The impact of the spread of coronavirus has four levels of impact in relation to the airline business. We’ll try and make sense of the flood of news in the last few days.
Firstly, many countries have (or are on the brink of) shutting their borders, and so severely restricting air transport. Amongst others, Italy, Germany, Denmark, and Spain in Europe have done so in whole or in part. The US has postponed flights from Europe for all but US citizens, the UK has reciprocated. India has suspended all tourist visas and e-visas granted on or before 11th March. The state of Qatar has announced similar restrictions. In an ironic twist of fate, China has placed all those arriving at Beijing into compulsory quarantine. Even South Africa has forbidden entry to those from severely affected countries.
Secondly, the response from airlines is obvious if catastrophic. Lufthansa has cut flights by 50% in April and may ultimately cut by 90%. It may sell some of its aircraft. Air France has grounded its thirsty A380s. Emirates will ground many of its own. Delta says it may have to lose 40% of its international schedules. Korean has cut 80%, and Cathay Pacific by 65% in March and April. In a devastating reduction in service, SAS of Scandinavia has been obliged to put most of its operations on hold, citing ‘non-existent’ demand. SAS is reported to be laying off 90% of its employees. Ryanair has announced that it will reduce seat capacity by up to 80% and doesn’t rule out the possibility of grounding the entire fleet.
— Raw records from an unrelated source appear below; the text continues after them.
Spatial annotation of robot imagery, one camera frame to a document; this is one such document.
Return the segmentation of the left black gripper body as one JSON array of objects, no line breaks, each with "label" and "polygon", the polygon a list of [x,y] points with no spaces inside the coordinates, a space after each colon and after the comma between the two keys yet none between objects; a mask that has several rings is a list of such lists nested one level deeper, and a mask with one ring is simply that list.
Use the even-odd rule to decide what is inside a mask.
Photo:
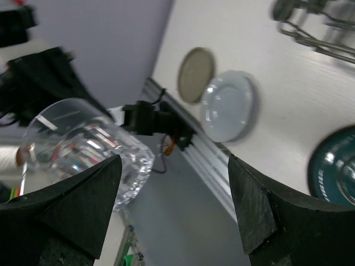
[{"label": "left black gripper body", "polygon": [[7,67],[1,74],[1,119],[10,118],[1,127],[26,127],[42,110],[69,98],[84,99],[110,115],[85,88],[60,47],[12,59]]}]

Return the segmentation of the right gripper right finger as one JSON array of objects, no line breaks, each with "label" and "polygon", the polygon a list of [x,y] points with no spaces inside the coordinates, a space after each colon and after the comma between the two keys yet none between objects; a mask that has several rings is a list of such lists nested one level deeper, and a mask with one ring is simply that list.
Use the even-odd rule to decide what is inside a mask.
[{"label": "right gripper right finger", "polygon": [[231,155],[228,174],[251,265],[354,265],[354,210],[296,191]]}]

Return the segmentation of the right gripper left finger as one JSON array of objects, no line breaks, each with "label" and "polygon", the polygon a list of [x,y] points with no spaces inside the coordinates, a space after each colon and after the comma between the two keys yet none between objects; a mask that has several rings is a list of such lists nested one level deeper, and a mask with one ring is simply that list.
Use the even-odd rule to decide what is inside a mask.
[{"label": "right gripper left finger", "polygon": [[41,190],[1,204],[1,265],[93,265],[120,184],[111,156]]}]

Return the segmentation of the clear glass tumbler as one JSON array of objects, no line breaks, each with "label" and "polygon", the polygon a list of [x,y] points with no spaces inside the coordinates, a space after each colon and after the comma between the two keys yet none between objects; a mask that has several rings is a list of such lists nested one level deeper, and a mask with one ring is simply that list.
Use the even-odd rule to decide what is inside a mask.
[{"label": "clear glass tumbler", "polygon": [[113,210],[133,200],[148,180],[155,155],[135,136],[83,99],[65,99],[30,122],[21,146],[27,166],[49,174],[50,183],[119,155],[120,185]]}]

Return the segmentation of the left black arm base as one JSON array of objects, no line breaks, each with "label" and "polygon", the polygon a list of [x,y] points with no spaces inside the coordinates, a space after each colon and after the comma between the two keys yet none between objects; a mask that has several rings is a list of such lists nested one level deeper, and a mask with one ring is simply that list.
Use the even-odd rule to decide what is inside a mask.
[{"label": "left black arm base", "polygon": [[192,144],[192,137],[196,134],[182,112],[167,101],[160,102],[155,112],[154,132],[169,135],[181,151]]}]

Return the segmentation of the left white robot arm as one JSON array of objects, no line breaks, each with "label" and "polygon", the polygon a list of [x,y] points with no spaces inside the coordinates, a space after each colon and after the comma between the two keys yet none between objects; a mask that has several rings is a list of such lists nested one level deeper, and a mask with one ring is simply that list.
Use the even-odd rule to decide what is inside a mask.
[{"label": "left white robot arm", "polygon": [[[78,78],[64,52],[51,48],[11,59],[1,74],[1,116],[11,114],[12,124],[26,127],[42,110],[60,100],[79,98],[108,114]],[[138,135],[174,135],[179,117],[155,108],[156,102],[137,101],[123,106],[123,128]]]}]

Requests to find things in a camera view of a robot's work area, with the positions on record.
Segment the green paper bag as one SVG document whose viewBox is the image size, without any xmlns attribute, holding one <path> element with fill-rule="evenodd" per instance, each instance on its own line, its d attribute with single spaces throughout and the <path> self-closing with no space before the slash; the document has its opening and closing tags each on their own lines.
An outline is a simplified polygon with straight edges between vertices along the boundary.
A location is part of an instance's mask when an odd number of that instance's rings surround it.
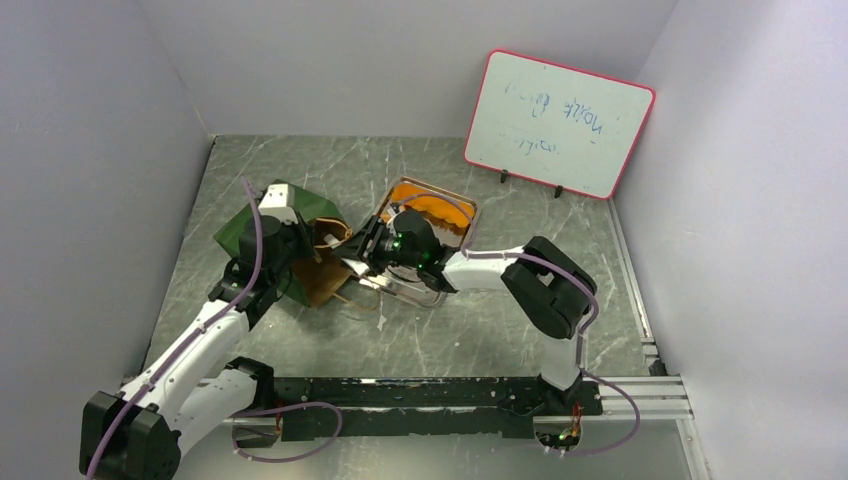
<svg viewBox="0 0 848 480">
<path fill-rule="evenodd" d="M 248 203 L 214 235 L 228 255 L 207 295 L 254 317 L 290 299 L 319 307 L 338 295 L 354 272 L 335 254 L 350 225 L 328 199 L 277 181 L 255 191 L 242 181 Z"/>
</svg>

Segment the braided fake bread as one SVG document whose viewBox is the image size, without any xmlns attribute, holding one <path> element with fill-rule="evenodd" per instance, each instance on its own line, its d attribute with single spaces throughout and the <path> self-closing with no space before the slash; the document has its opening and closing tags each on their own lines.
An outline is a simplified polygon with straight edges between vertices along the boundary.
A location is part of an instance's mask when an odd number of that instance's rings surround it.
<svg viewBox="0 0 848 480">
<path fill-rule="evenodd" d="M 477 215 L 477 206 L 471 200 L 453 192 L 411 183 L 396 185 L 388 199 L 401 211 L 412 209 L 420 213 L 433 227 L 438 239 L 451 246 L 462 245 Z"/>
</svg>

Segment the metal tongs white handles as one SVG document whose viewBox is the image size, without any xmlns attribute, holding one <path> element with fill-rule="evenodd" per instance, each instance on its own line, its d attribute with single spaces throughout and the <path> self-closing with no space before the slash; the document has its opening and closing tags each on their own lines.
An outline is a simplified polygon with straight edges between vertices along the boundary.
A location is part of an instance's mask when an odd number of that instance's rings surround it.
<svg viewBox="0 0 848 480">
<path fill-rule="evenodd" d="M 331 258 L 339 260 L 355 276 L 364 277 L 372 273 L 371 268 L 358 254 L 363 242 L 363 235 L 361 233 L 354 234 L 346 240 L 337 238 L 333 234 L 325 234 L 323 240 L 323 251 L 328 253 Z"/>
</svg>

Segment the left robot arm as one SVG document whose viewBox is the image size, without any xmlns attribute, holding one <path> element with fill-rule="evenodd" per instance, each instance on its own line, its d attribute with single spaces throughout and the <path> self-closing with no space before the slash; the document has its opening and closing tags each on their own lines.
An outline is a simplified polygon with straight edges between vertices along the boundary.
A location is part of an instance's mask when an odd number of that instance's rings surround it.
<svg viewBox="0 0 848 480">
<path fill-rule="evenodd" d="M 170 479 L 182 457 L 224 419 L 261 416 L 278 403 L 272 367 L 238 357 L 205 374 L 280 299 L 291 267 L 314 252 L 310 227 L 290 207 L 249 219 L 240 252 L 196 318 L 159 359 L 116 394 L 83 409 L 79 470 L 88 479 Z"/>
</svg>

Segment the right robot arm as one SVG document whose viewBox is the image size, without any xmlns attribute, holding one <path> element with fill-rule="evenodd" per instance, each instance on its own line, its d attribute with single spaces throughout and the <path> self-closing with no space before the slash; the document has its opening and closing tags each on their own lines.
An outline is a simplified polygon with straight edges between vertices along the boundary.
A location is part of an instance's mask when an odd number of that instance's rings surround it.
<svg viewBox="0 0 848 480">
<path fill-rule="evenodd" d="M 391 267 L 408 268 L 435 292 L 509 292 L 545 340 L 540 372 L 544 383 L 539 389 L 542 406 L 562 414 L 576 403 L 584 334 L 600 310 L 597 285 L 547 238 L 534 236 L 522 246 L 494 251 L 450 246 L 437 237 L 422 214 L 408 210 L 389 221 L 371 217 L 352 237 L 334 245 L 333 251 L 359 263 L 369 276 Z"/>
</svg>

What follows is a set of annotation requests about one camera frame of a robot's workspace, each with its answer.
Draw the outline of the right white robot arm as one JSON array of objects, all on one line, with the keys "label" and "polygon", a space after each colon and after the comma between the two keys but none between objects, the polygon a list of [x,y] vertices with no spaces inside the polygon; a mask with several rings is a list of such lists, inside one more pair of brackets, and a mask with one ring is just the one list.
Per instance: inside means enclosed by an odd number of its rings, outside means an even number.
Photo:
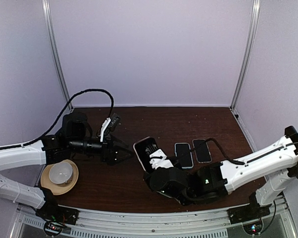
[{"label": "right white robot arm", "polygon": [[255,219],[275,198],[298,179],[298,132],[293,126],[272,145],[247,156],[212,163],[194,173],[184,171],[179,158],[168,157],[152,137],[134,150],[145,171],[150,190],[182,205],[208,204],[232,194],[252,180],[267,177],[266,183],[251,193],[245,215]]}]

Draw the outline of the white bowl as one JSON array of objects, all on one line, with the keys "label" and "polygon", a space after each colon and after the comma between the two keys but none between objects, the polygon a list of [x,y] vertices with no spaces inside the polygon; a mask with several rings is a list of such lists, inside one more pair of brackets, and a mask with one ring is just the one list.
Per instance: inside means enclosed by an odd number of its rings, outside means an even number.
[{"label": "white bowl", "polygon": [[73,176],[73,169],[70,163],[60,162],[54,164],[49,171],[49,180],[57,185],[68,183]]}]

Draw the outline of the tan saucer plate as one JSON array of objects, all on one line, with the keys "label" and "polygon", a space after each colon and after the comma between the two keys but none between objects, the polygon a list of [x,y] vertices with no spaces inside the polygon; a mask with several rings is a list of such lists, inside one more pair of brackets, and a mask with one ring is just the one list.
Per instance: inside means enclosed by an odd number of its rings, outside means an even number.
[{"label": "tan saucer plate", "polygon": [[73,169],[72,179],[68,183],[57,185],[57,184],[52,183],[49,180],[49,171],[50,171],[50,168],[54,164],[47,165],[45,167],[45,169],[43,170],[41,177],[40,177],[41,186],[43,188],[49,189],[53,193],[53,195],[62,195],[62,194],[69,192],[75,186],[75,184],[78,180],[79,172],[78,172],[78,168],[77,168],[76,164],[71,160],[63,160],[62,162],[70,163],[70,165],[72,166],[72,169]]}]

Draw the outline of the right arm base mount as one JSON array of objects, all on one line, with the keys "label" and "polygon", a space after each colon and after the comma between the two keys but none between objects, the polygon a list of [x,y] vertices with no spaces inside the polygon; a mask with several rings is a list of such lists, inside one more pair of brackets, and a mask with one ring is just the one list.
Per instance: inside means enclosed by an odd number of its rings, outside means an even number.
[{"label": "right arm base mount", "polygon": [[243,230],[248,235],[259,235],[264,231],[262,218],[270,215],[269,207],[252,208],[250,205],[228,209],[230,223],[242,223]]}]

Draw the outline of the aluminium corner post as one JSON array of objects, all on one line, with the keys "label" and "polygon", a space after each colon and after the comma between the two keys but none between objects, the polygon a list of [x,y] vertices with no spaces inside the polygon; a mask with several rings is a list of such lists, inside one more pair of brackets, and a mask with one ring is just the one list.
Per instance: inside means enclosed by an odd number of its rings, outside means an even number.
[{"label": "aluminium corner post", "polygon": [[43,14],[46,22],[46,27],[48,31],[50,46],[52,50],[52,56],[53,61],[58,77],[58,81],[61,86],[62,94],[66,101],[70,99],[69,91],[65,82],[63,69],[61,66],[60,56],[58,52],[57,42],[55,38],[55,32],[54,32],[54,26],[53,26],[53,20],[52,20],[52,14],[51,14],[51,7],[50,7],[50,1],[49,0],[42,0],[42,7],[43,7]]},{"label": "aluminium corner post", "polygon": [[243,82],[244,82],[246,74],[247,74],[247,69],[249,66],[250,57],[251,57],[252,49],[253,49],[255,38],[256,38],[257,28],[258,28],[258,22],[259,22],[259,16],[260,16],[260,6],[261,6],[260,0],[253,1],[252,13],[251,13],[251,17],[250,17],[250,24],[249,24],[249,30],[248,30],[248,36],[247,36],[244,56],[243,56],[242,65],[241,65],[240,72],[239,72],[237,85],[236,85],[233,99],[232,99],[232,102],[230,105],[230,109],[232,111],[236,110],[235,108],[237,106],[238,98],[240,96]]}]

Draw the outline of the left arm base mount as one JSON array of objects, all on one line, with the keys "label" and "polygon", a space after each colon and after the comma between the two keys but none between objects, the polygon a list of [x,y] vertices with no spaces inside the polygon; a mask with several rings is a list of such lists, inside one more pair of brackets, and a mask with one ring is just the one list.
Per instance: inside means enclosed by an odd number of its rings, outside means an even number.
[{"label": "left arm base mount", "polygon": [[35,215],[45,221],[43,231],[50,237],[60,235],[69,225],[75,225],[79,211],[73,208],[58,206],[56,209],[35,209]]}]

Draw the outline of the left aluminium corner post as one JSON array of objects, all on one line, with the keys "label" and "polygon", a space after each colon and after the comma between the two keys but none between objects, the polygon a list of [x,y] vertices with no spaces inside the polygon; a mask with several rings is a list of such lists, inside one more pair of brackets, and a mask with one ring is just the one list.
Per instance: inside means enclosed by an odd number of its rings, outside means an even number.
[{"label": "left aluminium corner post", "polygon": [[50,1],[49,0],[42,0],[42,7],[43,7],[43,14],[46,22],[46,27],[48,31],[50,46],[52,50],[52,56],[53,61],[58,77],[58,81],[61,86],[62,94],[66,101],[70,99],[69,91],[65,82],[63,69],[61,66],[60,56],[58,52],[57,42],[55,38],[55,32],[54,32],[54,26],[53,26],[53,20],[52,20],[52,14],[51,14],[51,7],[50,7]]}]

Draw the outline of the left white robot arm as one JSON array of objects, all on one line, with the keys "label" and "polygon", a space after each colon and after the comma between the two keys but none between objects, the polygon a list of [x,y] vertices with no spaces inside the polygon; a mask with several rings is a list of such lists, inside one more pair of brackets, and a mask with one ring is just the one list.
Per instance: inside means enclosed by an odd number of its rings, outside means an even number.
[{"label": "left white robot arm", "polygon": [[[129,146],[112,135],[120,117],[114,114],[102,124],[98,136],[93,136],[87,115],[72,112],[63,116],[62,126],[54,135],[43,135],[37,141],[0,147],[0,172],[32,165],[51,165],[68,159],[72,154],[99,156],[112,166],[133,156]],[[41,210],[50,220],[61,216],[50,189],[28,187],[0,174],[0,198]]]}]

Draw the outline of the right aluminium corner post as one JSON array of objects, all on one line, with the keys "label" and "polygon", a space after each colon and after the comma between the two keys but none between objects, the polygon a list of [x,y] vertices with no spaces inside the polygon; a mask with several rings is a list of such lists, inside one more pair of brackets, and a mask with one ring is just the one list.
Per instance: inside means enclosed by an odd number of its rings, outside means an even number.
[{"label": "right aluminium corner post", "polygon": [[240,72],[239,72],[237,85],[236,85],[233,99],[232,99],[232,102],[230,105],[230,109],[232,111],[236,110],[235,108],[237,106],[238,98],[240,96],[243,82],[244,82],[246,74],[247,74],[247,69],[249,66],[250,57],[251,57],[252,49],[253,49],[255,38],[256,38],[257,28],[258,28],[258,22],[259,22],[259,16],[260,16],[260,6],[261,6],[260,0],[253,1],[252,13],[251,13],[251,17],[250,17],[250,24],[249,24],[249,30],[248,30],[248,36],[247,36],[244,56],[243,56],[242,65],[241,65]]}]

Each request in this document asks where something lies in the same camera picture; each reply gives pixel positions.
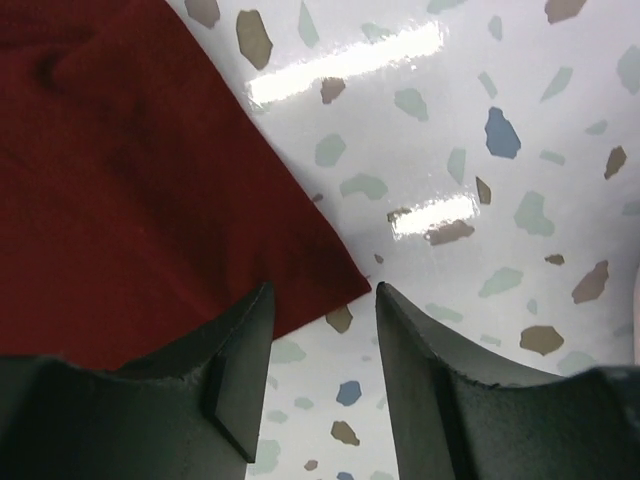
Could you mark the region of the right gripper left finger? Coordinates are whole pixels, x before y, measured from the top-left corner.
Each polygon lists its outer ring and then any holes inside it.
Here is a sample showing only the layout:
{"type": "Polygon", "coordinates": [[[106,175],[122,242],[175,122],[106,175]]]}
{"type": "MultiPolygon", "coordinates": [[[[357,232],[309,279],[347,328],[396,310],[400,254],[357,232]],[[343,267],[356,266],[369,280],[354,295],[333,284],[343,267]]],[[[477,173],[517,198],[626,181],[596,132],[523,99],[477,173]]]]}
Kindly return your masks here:
{"type": "Polygon", "coordinates": [[[5,479],[241,479],[256,459],[275,323],[254,289],[115,371],[1,360],[5,479]]]}

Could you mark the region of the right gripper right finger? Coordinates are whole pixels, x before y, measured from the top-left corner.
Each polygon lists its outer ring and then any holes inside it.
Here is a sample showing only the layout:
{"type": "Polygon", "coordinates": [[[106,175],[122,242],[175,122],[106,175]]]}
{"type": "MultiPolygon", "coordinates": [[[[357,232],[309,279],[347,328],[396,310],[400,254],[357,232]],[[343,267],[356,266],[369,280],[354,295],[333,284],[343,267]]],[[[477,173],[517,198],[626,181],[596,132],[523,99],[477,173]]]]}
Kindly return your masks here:
{"type": "Polygon", "coordinates": [[[402,479],[638,477],[637,367],[560,377],[474,343],[388,283],[375,307],[402,479]]]}

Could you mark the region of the dark red t-shirt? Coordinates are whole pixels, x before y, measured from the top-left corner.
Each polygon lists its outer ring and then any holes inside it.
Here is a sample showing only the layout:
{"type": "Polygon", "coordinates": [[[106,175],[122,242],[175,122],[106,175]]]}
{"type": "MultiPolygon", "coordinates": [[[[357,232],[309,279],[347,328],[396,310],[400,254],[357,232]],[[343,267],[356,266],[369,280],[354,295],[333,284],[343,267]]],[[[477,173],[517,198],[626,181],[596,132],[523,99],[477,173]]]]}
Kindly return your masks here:
{"type": "Polygon", "coordinates": [[[163,1],[1,5],[1,350],[116,369],[259,285],[283,336],[365,295],[163,1]]]}
Thirdly, as a consequence, shares of airlines on global stock markets have fallen sharply-potentially the largest collective drop in history. Some examples: on the London Exchange today (where the FTSE has declined 8% at mid-morning Monday) Ryanair has lost 19% on the day, American by 16%, EasyJet by 24%, Wizz Air by 45% and the mighty IAG–parent of British and Iberia—by 23%. The Chief Executive of British Airways, Alex Cruz in a memo to staff entitled ‘The Survival of British Airways’ spoke of ‘a crisis of global proportions like no other we have known.’ Today, Virgin Atlantic is requesting emergency financial measures from the British government for UK airlines and Lufthansa is in conversation with European governments.
Fourthly, where does this leave the business? The hope is that passenger numbers will rebound after a few months of chaos, revert to normal and growth will resume. This was the pattern after the terrorist attacks in the US in September 2001, the global crisis of 2007-09, and the trend occurring in China at the moment where new infections approach zero. But China is a special case, with a massive domestic market.
The aviation consultancy CAPA has said that most airlines in the world will be technically bankrupt by the end of May. If the period of chaos lasts longer than a few more months—perhaps beyond June, those carriers who were already in difficulty may shut down for good; candidates might include Norwegian, Korean, Alitalia, Air India, and American.
In 1859, Charles Darwin wrote ‘On the Origin of Species’ where he put forward the theory of ‘survival of the fittest’; that organisms that would thrive are not necessarily the strongest but those that are most adaptable to their environment. Darwin’s theory now seems to be relevant to the aviation industry, not just for carriers, but for all those businesses that are dependent on it.